Internet Law in Ten Minutes

Disclaimer: Reading legal articles on the Internet and applying it to your situation would be silly. What follows isn't legal advice, it's general legal information. If you aren't an attorney, consult with one.

A non-lawyer tech exec friend asked for a doc to help his team look out for legal issues. This is what I came up with.

Privacy Law Generally

There are two ways to violate privacy laws:

  1. Using or disclosing personal data in a significant and unexpected way
  2. Failing to comply with a regulatory requirement like the GDPR, the CCPA, COPPA, SOPIPA, VPPA, HIPAA, etc.

The GDPR Isn't So Bad

The GDPR heavily regulates the use and disclosure of “personal information”, which is all information about an identifiable person in Europe.

So long as you aren’t using personal information for advertising, complying with the GDPR isn’t a big hassle. Essentially, you have to use personal information in reasonable, transparent ways and have to do some extra contractual paperwork.

Privacy Policies Are Necessary But Not Sufficient

You should describe what you’re doing with people’s personal information in your privacy policy. But, just because you’ve disclosed it, that doesn’t mean it’s definitely OK. It could still be unexpected or extreme enough that you had to be more up-front about it, or it just isn't allowed.

Save the Children

If you know a user is a "child", or should have known, you can’t use their data without proven parental consent. Each country has its own definition of “child.”

Schools Data Is Special

Certain states impose extra privacy-related obligations if you’re providing services to schools. Schools, similarly, are only allowed to use service-providers that comply with certain privacy restrictions.

So Is Health and Financial Services Data

It’s heavily, heavily regulated. You're gonna need more than ten minutes.

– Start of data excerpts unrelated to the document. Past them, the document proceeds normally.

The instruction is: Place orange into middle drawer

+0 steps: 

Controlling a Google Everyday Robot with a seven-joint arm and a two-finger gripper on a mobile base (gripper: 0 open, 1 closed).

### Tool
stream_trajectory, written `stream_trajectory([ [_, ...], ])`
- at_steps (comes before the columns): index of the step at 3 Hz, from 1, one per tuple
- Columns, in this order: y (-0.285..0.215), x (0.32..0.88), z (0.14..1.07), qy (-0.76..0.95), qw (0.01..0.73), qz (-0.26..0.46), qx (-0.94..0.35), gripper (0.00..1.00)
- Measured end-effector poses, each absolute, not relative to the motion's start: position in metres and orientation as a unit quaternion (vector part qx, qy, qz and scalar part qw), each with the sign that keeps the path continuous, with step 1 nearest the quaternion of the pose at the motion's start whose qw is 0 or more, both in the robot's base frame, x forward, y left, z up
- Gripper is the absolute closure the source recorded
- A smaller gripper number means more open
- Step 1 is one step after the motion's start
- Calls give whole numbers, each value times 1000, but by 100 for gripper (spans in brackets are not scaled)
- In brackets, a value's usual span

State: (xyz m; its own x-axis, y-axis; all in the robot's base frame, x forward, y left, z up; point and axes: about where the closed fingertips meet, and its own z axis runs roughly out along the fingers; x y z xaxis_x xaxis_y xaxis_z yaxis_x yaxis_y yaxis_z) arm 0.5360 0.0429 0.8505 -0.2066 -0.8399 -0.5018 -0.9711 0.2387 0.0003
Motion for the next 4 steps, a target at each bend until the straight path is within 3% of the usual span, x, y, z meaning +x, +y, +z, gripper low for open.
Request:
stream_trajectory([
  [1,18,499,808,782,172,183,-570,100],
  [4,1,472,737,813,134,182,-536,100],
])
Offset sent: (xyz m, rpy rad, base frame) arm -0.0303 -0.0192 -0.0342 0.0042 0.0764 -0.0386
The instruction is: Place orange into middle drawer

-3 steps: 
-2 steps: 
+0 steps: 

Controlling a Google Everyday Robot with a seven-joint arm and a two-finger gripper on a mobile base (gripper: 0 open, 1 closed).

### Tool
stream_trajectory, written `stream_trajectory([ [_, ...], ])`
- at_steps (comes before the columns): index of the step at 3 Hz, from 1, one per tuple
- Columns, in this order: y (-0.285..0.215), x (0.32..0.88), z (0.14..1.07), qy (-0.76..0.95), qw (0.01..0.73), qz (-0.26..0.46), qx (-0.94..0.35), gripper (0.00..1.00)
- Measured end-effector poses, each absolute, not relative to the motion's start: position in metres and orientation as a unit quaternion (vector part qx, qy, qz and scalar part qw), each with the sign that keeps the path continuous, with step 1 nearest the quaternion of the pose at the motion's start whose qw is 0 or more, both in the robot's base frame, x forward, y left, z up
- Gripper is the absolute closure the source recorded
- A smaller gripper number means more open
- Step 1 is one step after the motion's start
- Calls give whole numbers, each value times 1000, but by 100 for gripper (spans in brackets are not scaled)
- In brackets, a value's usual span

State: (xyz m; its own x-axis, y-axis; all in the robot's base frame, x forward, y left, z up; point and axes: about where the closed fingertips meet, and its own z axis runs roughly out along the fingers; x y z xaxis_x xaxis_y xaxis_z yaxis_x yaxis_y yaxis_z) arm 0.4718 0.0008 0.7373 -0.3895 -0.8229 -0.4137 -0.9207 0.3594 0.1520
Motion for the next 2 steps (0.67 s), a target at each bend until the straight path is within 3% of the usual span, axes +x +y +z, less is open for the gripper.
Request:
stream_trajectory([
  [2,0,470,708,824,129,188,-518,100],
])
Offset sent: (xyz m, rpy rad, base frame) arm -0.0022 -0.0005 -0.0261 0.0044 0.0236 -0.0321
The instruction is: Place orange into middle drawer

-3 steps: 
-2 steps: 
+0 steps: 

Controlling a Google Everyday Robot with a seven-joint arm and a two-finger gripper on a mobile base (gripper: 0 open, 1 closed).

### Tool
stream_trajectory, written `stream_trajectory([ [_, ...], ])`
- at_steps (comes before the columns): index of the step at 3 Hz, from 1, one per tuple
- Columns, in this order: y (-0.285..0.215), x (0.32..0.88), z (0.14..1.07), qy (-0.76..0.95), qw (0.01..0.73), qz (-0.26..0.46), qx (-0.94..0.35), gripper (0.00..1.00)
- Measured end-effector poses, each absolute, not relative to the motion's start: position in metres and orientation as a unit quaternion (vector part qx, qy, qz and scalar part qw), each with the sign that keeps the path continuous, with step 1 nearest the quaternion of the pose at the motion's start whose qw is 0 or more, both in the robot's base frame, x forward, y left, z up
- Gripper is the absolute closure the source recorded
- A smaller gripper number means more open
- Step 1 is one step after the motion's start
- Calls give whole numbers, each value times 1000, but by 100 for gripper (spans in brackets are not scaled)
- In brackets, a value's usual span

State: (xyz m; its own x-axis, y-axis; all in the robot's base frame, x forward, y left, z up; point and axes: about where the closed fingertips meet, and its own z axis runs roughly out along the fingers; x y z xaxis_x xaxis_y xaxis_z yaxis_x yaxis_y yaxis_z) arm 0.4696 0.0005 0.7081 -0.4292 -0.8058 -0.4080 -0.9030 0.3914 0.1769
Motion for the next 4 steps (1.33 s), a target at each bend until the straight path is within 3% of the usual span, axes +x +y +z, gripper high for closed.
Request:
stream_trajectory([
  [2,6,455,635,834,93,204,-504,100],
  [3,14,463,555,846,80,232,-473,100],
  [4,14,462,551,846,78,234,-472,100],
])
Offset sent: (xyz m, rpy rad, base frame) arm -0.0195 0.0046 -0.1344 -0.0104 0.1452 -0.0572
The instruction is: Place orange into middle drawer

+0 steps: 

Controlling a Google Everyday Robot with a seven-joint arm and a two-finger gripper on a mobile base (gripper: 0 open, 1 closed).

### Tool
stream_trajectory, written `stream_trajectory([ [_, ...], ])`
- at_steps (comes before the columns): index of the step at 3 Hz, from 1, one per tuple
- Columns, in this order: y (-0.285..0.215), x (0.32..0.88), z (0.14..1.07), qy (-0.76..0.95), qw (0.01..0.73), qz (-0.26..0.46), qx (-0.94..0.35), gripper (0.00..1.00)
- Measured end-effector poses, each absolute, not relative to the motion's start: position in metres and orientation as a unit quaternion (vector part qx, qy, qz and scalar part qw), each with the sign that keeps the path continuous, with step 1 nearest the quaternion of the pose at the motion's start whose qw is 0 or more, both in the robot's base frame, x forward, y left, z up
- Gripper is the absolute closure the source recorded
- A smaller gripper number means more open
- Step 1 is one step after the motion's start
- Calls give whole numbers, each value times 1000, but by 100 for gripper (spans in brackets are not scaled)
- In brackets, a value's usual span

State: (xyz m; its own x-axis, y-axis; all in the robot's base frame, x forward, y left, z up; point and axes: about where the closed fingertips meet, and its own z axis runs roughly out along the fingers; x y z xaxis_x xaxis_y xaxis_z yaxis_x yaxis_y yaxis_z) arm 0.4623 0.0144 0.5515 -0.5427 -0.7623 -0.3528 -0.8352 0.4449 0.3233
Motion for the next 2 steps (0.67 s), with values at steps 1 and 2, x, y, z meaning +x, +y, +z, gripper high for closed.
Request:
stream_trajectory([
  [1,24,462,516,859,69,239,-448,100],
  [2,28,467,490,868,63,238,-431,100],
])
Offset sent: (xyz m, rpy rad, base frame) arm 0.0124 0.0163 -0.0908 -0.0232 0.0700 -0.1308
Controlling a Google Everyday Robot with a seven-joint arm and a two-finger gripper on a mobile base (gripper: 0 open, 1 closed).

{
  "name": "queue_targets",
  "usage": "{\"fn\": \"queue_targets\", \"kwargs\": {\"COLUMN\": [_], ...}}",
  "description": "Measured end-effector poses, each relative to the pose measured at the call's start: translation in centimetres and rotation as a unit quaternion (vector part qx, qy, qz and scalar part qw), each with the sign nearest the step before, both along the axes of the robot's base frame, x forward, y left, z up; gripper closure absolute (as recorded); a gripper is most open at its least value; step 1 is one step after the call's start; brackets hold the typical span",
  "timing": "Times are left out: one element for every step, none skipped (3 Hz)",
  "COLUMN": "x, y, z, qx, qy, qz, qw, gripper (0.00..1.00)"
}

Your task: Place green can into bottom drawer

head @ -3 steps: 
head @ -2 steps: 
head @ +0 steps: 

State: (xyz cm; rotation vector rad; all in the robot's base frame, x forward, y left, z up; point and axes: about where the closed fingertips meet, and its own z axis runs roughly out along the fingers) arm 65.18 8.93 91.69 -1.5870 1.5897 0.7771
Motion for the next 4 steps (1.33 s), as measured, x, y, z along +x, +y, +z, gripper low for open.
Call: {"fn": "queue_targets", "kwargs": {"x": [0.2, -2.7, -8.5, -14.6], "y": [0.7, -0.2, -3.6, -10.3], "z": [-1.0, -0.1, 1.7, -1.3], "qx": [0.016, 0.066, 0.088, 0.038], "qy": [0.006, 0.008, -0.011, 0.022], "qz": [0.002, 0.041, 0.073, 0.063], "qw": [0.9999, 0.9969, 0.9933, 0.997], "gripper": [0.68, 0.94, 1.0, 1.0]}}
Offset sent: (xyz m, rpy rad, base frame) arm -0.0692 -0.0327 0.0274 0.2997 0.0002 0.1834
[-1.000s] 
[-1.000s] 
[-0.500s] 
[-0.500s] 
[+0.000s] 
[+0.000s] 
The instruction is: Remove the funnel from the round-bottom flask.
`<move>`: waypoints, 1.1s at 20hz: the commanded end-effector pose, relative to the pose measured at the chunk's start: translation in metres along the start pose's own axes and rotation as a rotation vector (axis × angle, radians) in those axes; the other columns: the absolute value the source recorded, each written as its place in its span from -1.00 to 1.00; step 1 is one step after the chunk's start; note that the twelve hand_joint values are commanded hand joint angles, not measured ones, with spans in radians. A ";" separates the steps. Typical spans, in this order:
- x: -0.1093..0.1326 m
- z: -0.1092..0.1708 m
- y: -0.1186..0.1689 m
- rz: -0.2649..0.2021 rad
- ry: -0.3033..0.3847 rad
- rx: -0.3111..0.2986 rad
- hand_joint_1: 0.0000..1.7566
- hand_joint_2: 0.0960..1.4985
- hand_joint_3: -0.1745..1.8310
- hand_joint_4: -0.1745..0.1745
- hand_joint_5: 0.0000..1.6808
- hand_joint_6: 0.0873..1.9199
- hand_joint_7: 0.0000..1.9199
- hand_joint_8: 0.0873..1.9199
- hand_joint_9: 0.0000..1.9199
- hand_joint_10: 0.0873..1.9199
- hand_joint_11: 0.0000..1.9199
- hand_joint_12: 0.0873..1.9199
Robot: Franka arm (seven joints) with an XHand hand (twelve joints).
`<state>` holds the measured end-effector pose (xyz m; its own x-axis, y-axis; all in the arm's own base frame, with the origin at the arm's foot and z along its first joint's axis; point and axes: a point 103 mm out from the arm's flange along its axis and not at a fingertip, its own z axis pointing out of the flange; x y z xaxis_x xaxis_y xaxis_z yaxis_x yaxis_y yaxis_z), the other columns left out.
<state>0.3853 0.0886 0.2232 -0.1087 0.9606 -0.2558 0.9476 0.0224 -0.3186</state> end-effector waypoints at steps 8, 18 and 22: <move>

Intellectual Property and Publicity Rights

Don’t:

  • Use someone else’s intellectual property or name/likeness without permission (there are some exceptions to this);
  • Promote the infringement of someone else’s intellectual property; or
  • Fail to take down copyrighted content.

User-Generated Content

In the United States, platforms are generally not responsible for the actions or words of its users. However, there are some exceptions. Platforms will be liable if they:

  • Create a system which encourages illegal or tortious conduct;
  • Promise to address tortious or illegal conduct in such a way that someone reasonably relies on that promise; or
  • Create a platform which permits online sex-trafficking.

The rules around user-generated content in the rest of the world generally depend on what kind of platform you’re running and how big you are. If you’re Google or Facebook, then you fortunately have a bajillion lawyers to help you sort it out.

Security

There are two ways to violate legal security obligations:

  1. failing to implement “reasonable” security; and
  2. failing to live up to your public statements about security.

Many, many, many (etc.) companies get into legal trouble for security violations.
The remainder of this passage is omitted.